┌─ Dataset records
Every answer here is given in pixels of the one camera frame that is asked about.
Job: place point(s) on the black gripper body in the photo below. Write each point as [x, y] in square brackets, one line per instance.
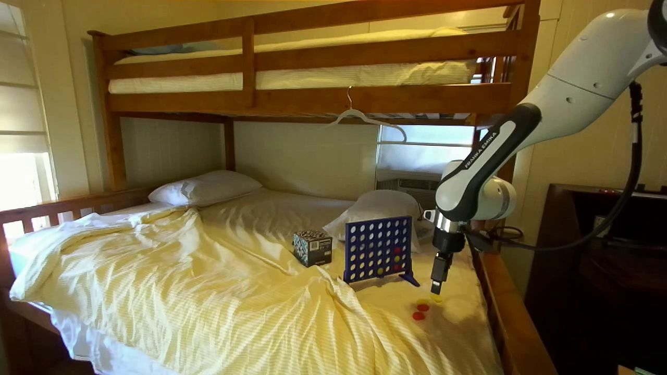
[449, 244]

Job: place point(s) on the orange game disc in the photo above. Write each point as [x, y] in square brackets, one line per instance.
[418, 314]

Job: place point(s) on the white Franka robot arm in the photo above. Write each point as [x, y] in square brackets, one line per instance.
[584, 75]

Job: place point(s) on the red game disc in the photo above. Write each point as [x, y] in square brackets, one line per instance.
[424, 307]

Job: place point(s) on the window air conditioner unit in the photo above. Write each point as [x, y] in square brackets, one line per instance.
[412, 189]

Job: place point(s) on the blue connect four grid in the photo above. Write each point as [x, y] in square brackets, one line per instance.
[377, 251]

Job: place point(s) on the white pillow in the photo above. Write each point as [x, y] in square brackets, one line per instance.
[375, 205]
[204, 187]

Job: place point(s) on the window behind bed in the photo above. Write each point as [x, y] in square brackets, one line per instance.
[424, 156]

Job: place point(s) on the dark puzzle cube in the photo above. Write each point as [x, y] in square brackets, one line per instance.
[311, 248]

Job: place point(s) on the dark wooden dresser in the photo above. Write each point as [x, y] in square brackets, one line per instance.
[597, 292]

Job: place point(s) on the white plastic clothes hanger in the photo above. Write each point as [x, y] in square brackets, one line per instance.
[360, 117]

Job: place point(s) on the upper bunk mattress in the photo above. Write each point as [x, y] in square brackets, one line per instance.
[360, 75]

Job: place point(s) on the yellow bed cover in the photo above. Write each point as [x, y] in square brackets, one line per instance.
[209, 292]

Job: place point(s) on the white bed sheet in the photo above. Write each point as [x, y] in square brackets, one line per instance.
[89, 345]

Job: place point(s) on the window with white blind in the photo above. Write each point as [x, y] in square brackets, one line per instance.
[23, 105]

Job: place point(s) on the wooden bunk bed frame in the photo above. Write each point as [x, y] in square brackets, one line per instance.
[312, 100]
└─
**Your goal:** Type out the entries again without a single change, and leave the pictures out.

**Answer to this problem:**
Every answer here is given in pixels of the one camera frame that is asked about.
Job: place point(s) on the black gripper body in the photo below. Write each point as [x, y] in square brackets, one line per instance.
[449, 244]

Job: place point(s) on the orange game disc in the photo above. Write each point as [x, y] in square brackets, one line per instance.
[418, 314]

Job: place point(s) on the white Franka robot arm in the photo above. Write each point as [x, y] in square brackets, one line per instance.
[584, 75]

Job: place point(s) on the red game disc in the photo above. Write each point as [x, y] in square brackets, one line per instance.
[424, 307]

Job: place point(s) on the window air conditioner unit in the photo above. Write each point as [x, y] in square brackets, one line per instance.
[412, 189]

Job: place point(s) on the blue connect four grid in the photo above. Write each point as [x, y] in square brackets, one line per instance.
[377, 251]

Job: place point(s) on the white pillow in the photo above. Write each point as [x, y] in square brackets, one line per instance.
[375, 205]
[204, 187]

Job: place point(s) on the window behind bed in the photo above. Write each point as [x, y] in square brackets, one line per instance.
[424, 156]

Job: place point(s) on the dark puzzle cube in the photo above. Write each point as [x, y] in square brackets, one line per instance.
[311, 248]

Job: place point(s) on the dark wooden dresser in the photo above. Write each point as [x, y] in square brackets, one line per instance.
[597, 292]

Job: place point(s) on the white plastic clothes hanger in the photo above. Write each point as [x, y] in square brackets, one line per instance.
[360, 117]

Job: place point(s) on the upper bunk mattress in the photo above. Write each point as [x, y] in square brackets, one line per instance.
[360, 75]

Job: place point(s) on the yellow bed cover in the photo above. Write each point as [x, y] in square brackets, one line per instance.
[209, 292]

Job: place point(s) on the white bed sheet in the photo above. Write each point as [x, y] in square brackets, one line per instance.
[89, 345]

Job: place point(s) on the window with white blind in the photo above. Write each point as [x, y] in square brackets, one line per instance.
[23, 105]

Job: place point(s) on the wooden bunk bed frame in the photo above. Write each point as [x, y] in square brackets, one line per instance.
[312, 100]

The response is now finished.